The last time we looked at a snapshot of this ridiculous 24/7 perpetual presidential campaign, which has been ongoing, beginning the night Obama was inaugurated, we saw that Romney had significant deficits versus Obama despite a struggling U.S. economy. As of now (Aug-10-2012) we see that team Obama has successfully defined 'Mute' Romney as the 1/100th of 1% plutocrat, who wants to cut taxes dramatically for millionaires & billionaires while increasing taxes for the middle-class, cut Grandma's social security check and medicare benefits, increase the military budget, & start another war with Iran; all which happen to be true.

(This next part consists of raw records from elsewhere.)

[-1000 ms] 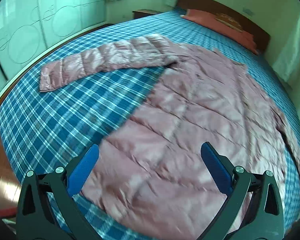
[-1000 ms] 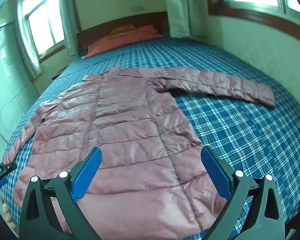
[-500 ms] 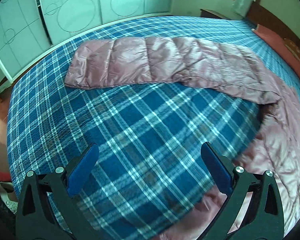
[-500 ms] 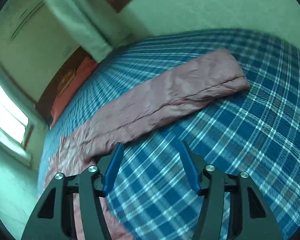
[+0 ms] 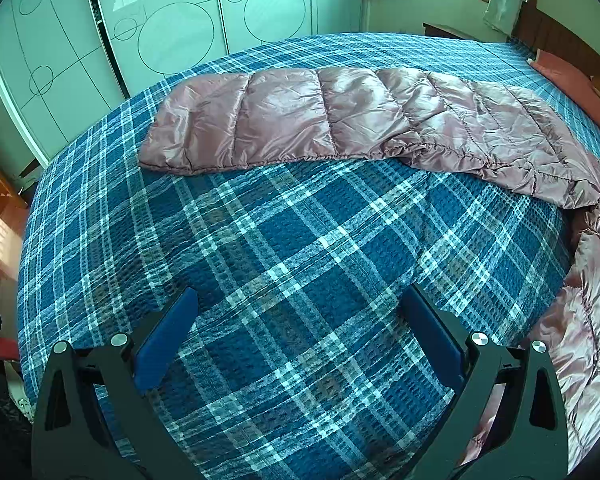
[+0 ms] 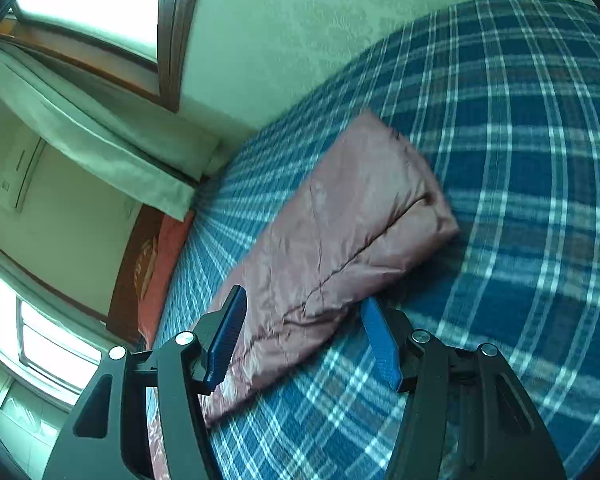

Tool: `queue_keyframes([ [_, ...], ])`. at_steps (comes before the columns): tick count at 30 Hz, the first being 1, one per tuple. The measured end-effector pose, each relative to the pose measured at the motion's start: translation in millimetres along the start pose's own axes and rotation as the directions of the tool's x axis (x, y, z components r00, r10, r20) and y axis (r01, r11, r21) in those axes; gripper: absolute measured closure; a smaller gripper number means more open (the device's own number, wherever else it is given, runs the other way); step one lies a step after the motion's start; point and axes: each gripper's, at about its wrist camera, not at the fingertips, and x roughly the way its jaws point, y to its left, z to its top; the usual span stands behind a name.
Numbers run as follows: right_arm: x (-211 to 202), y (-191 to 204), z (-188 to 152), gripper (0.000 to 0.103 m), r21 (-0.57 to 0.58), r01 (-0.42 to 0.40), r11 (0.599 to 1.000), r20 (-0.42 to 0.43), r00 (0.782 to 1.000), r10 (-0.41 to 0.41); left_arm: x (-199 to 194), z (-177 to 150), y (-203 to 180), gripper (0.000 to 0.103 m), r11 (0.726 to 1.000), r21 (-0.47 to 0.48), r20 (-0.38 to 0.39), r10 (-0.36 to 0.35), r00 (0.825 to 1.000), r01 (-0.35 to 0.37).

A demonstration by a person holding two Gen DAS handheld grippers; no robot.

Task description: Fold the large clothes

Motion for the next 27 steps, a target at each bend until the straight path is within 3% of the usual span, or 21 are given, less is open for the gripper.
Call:
queue_keyframes([
  [5, 11, 7, 16, 0.046, -0.086, 0.072, 0.994, 0.025, 0.997, -0.070, -5, -8, -3, 0.002, 1.000, 0.009, 0.019, 0.019, 1.000, -0.019],
  [6, 15, 10, 18, 0.050, -0.104, 0.084, 0.991, 0.030, 0.996, -0.081, -5, -8, -4, 0.002, 1.000, 0.009, 0.023, 0.020, 1.000, -0.020],
  [8, 24, 13, 22, 0.081, -0.133, 0.080, 0.988, 0.017, 0.997, -0.079, -6, -10, -4, 0.002, 1.000, 0.010, 0.028, 0.017, 0.999, -0.018],
  [11, 39, 19, 28, 0.092, -0.170, 0.098, 0.981, 0.003, 0.995, -0.099, -5, -10, -4, 0.002, 1.000, 0.012, 0.034, 0.017, 0.999, -0.018],
  [16, 30, 79, 17, 0.094, -0.319, 0.044, 0.947, 0.033, 0.999, -0.035, -3, -9, -4, 0.002, 1.000, 0.014, 0.037, 0.016, 0.999, -0.017],
  [20, 23, 157, -33, 0.094, -0.520, -0.056, 0.852, -0.018, 0.998, 0.054, -3, -9, -5, 0.002, 1.000, 0.015, 0.036, 0.016, 0.999, -0.017],
  [23, 28, 211, -90, 0.094, -0.639, -0.143, 0.755, -0.109, 0.989, 0.096, -3, -9, -5, 0.002, 1.000, 0.015, 0.037, 0.016, 0.999, -0.017],
  [27, 43, 269, -179, 0.094, -0.713, -0.278, 0.644, -0.264, 0.957, 0.121, -3, -10, -5, 0.002, 1.000, 0.011, 0.037, 0.010, 0.999, -0.010],
])
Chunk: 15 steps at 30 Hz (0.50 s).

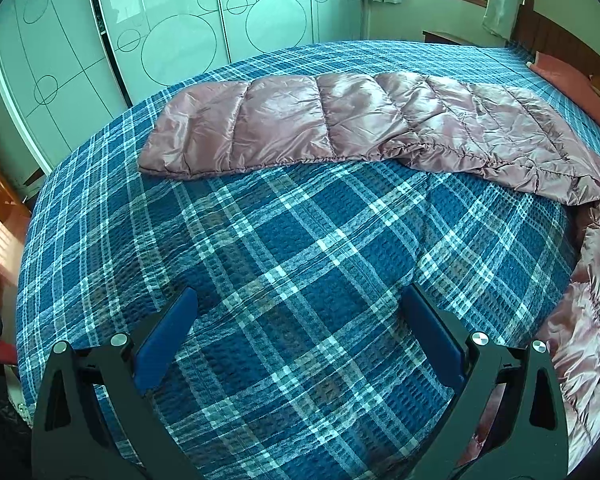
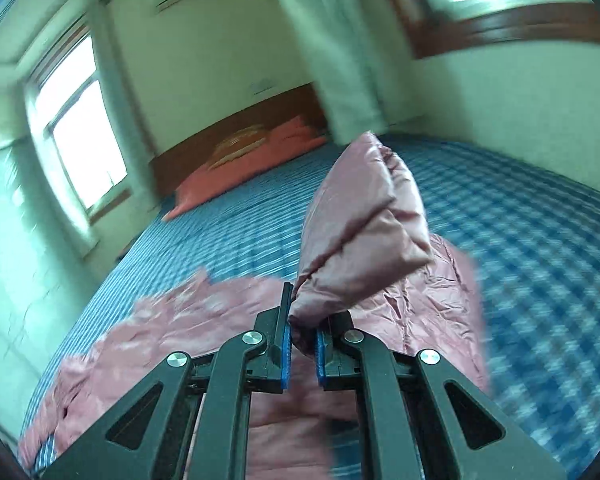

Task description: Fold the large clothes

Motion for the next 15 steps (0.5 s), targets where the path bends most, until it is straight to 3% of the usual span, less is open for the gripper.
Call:
queue_keyframes([
  [7, 64, 140, -46, 0.094, -0.171, -0.174, 0.970, -0.169, 0.975, 0.145, 3, 1, 3, 0.002, 1.000, -0.008, 0.002, -0.011, 1.000, 0.011],
  [15, 107, 217, -119, 0.094, -0.238, -0.281, 0.930, -0.359, 0.915, 0.185, 4, 1, 4, 0.002, 1.000, -0.010, 0.005, -0.014, 1.000, 0.014],
])
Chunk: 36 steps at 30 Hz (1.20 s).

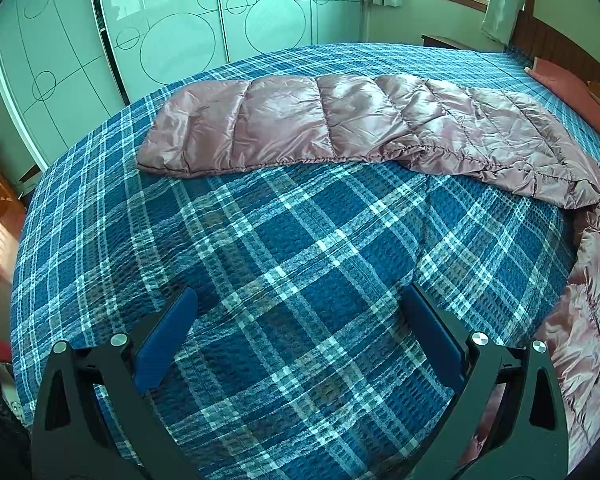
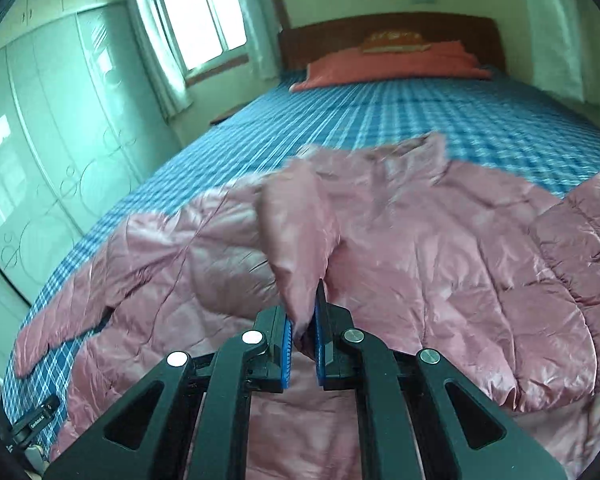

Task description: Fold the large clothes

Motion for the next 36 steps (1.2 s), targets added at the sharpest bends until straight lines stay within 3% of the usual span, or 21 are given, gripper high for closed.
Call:
queue_keyframes([
  [5, 31, 38, -7, 0.093, -0.034, -0.072, 0.997, -0.089, 0.994, 0.069, -1, 0, -1, 0.002, 1.000, 0.000, 0.000, 0.000, 1.000, 0.000],
  [8, 39, 48, -10, 0.088, -0.056, -0.080, 0.995, -0.146, 0.987, 0.071, 1, 1, 0, 0.002, 1.000, 0.000, 0.000, -0.001, 1.000, 0.001],
  [10, 31, 48, -11, 0.067, -0.040, -0.109, 0.993, -0.155, 0.983, 0.101, 0, 0, -1, 0.002, 1.000, -0.001, 0.001, -0.002, 1.000, 0.002],
  [12, 12, 38, -9, 0.053, -0.001, -0.136, 0.991, -0.134, 0.982, 0.135, 1, 1, -1, 0.002, 1.000, -0.001, 0.001, -0.002, 1.000, 0.002],
  [16, -42, -8, 0, 0.052, 0.071, -0.153, 0.986, -0.032, 0.987, 0.155, 0, 0, -1, 0.002, 1.000, -0.001, 0.002, -0.002, 1.000, 0.002],
  [18, -65, -43, 6, 0.052, 0.096, -0.080, 0.992, 0.023, 0.997, 0.079, 1, 1, -1, 0.002, 1.000, 0.000, 0.002, -0.001, 1.000, 0.001],
  [20, -76, -80, 8, 0.052, 0.096, 0.100, 0.990, 0.048, 0.993, -0.105, 1, 1, 0, 0.002, 1.000, 0.000, 0.003, 0.001, 1.000, -0.001],
  [23, -70, -129, 0, 0.052, 0.129, 0.300, 0.945, 0.010, 0.953, -0.304, 0, 0, -1, 0.002, 1.000, -0.001, 0.002, -0.002, 1.000, 0.002],
  [24, -60, -148, -8, 0.052, 0.144, 0.360, 0.922, -0.042, 0.933, -0.358, 0, 0, -1, 0.002, 1.000, -0.001, 0.003, -0.002, 1.000, 0.002],
  [26, -35, -173, -26, 0.052, 0.171, 0.365, 0.915, -0.161, 0.927, -0.340, 1, 1, 0, 0.002, 1.000, -0.001, 0.002, -0.002, 1.000, 0.002],
  [27, -31, -175, -31, 0.052, 0.174, 0.349, 0.921, -0.166, 0.932, -0.322, 1, 0, -1, 0.002, 1.000, -0.001, 0.002, -0.002, 1.000, 0.002],
  [32, -45, -163, -1, 0.052, 0.141, 0.350, 0.926, -0.083, 0.936, -0.341, 0, 0, -1, 0.002, 1.000, -0.001, 0.004, -0.002, 1.000, 0.002],
  [36, -37, -184, 25, 0.052, 0.171, 0.372, 0.912, -0.034, 0.927, -0.372, 0, 0, -1, 0.002, 1.000, -0.002, 0.004, -0.003, 1.000, 0.003],
])
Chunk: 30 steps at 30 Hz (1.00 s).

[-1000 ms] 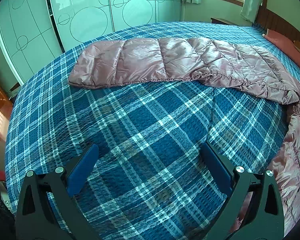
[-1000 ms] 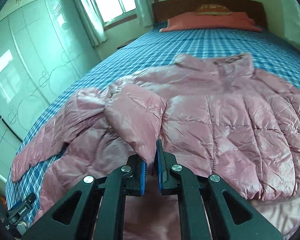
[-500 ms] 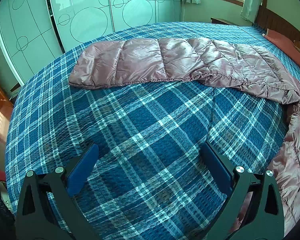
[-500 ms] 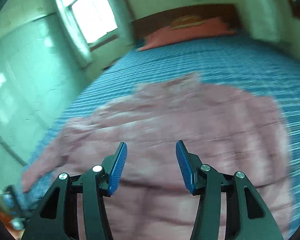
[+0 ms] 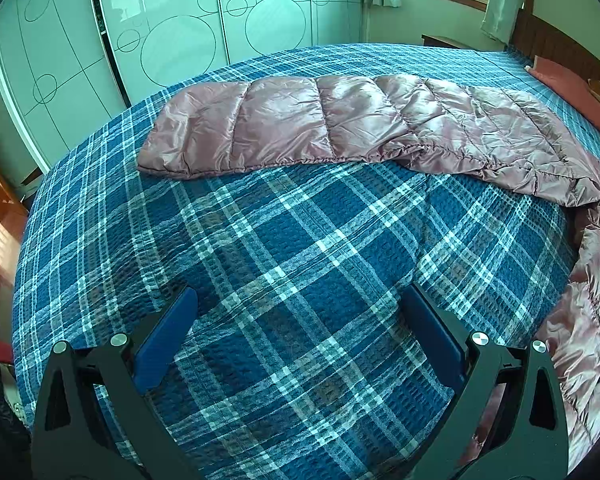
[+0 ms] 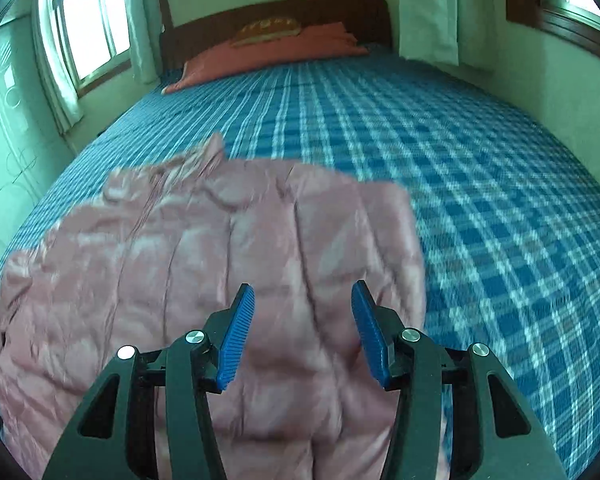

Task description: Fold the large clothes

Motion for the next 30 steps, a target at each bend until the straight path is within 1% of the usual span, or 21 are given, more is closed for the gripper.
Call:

More ominously for Mute Romney, the percentage of so-called undecided voters has dropped from 8% to the incredible small pool of 6%. This is significant because if you are behind in a race, and the number of undecided voters shrinks, that makes it much more difficult to catch the leader. The most important state-by-state electoral college numbers are not moving in Mute Romney's direction despite him spending millions of dollars. Pennsylvania looks out-of-play for Romney despite the voter suppression attempts; in fact team Obama has stopped advertising in the state on television and their ground game operations dwarf romney 8-1. Despite mute romney spending millions Obama leads in Florida, Ohio, Michigan, & Virginia. Romney needs the equivalent of a "royal flush" to win the electoral college and the presidency.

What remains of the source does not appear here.